Index calculation is performed on every exchange trading day in Frankfurt, using prices traded on Deutsche Börse’s electronic trading system Xetra ® , whereby the last determined prices are used. The DAX is calculated continuously once a second. The DAX is distributed as soon as current prices are available for all 30 index components included in the DAX (but no later than 9:06 a.m.). As long as opening prices for individual shares are not available, the particular closing prices of the previous day are taken instead for calculating the indices.
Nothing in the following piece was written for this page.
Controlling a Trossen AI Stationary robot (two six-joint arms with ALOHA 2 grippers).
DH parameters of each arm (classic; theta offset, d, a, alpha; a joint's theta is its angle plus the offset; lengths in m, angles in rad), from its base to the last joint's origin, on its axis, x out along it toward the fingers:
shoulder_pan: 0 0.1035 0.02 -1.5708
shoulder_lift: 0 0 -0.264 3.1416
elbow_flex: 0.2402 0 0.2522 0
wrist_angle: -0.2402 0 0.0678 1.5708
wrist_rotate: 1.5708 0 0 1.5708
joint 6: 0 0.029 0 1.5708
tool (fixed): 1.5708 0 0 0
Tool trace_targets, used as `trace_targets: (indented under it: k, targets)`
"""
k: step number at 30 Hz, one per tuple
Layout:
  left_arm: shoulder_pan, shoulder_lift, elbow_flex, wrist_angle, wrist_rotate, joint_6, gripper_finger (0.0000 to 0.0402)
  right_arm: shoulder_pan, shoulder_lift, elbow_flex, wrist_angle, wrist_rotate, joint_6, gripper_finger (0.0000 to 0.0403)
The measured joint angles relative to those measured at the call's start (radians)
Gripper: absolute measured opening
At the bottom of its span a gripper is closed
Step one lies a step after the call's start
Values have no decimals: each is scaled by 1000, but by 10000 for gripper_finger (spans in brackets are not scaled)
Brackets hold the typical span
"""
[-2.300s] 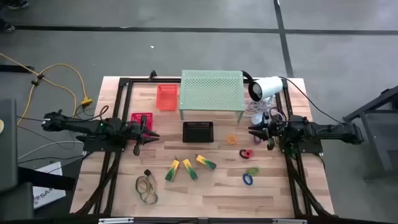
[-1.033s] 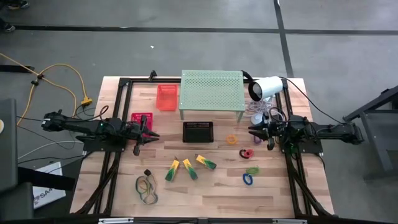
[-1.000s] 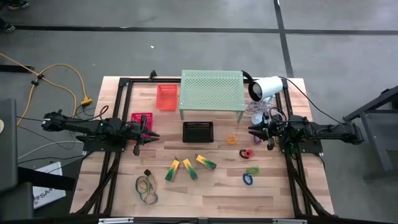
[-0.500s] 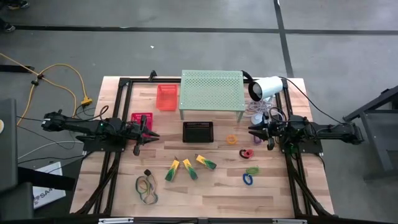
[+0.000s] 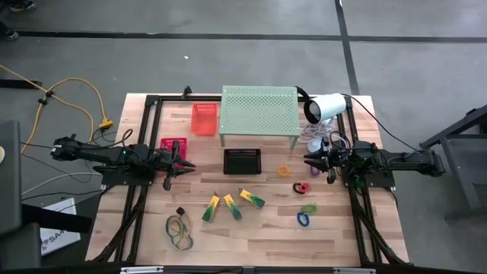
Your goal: Pick & Place Office Desk Supplies
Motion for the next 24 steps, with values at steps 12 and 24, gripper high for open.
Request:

In the event of a suspension during trading hours, the last price determined before such a suspension is used for all subsequent computations. If such suspension occurs before the start of trading, the closing price of the previous day is taken instead. The “official” closing index level is calculated using the respective closing prices (or last prices) established on Xetra ® .

Adjustments

The DAX is adjusted for exogenous influences ( e.g. , price-relevant capital changes) by means of certain correction factors, assuming a reinvestment according to the “opération blanche.” If the absolute amount of the accumulated distributions (dividends, bonus and special distributions, spin-offs or subscription rights on other security classes) between two regular chaining dates accounts for more than 10% of the market capitalization of the distributing company on the day before the first distribution, the part of the distribution exceeding the 10% will not be reinvested in a single stock but in the overall index portfolio per unscheduled chaining date.

The DAX ® Index is a registered trademark of Deutsche Börse. The notes are neither sponsored nor promoted, distributed or in any other manner supported by Deutsche Börse.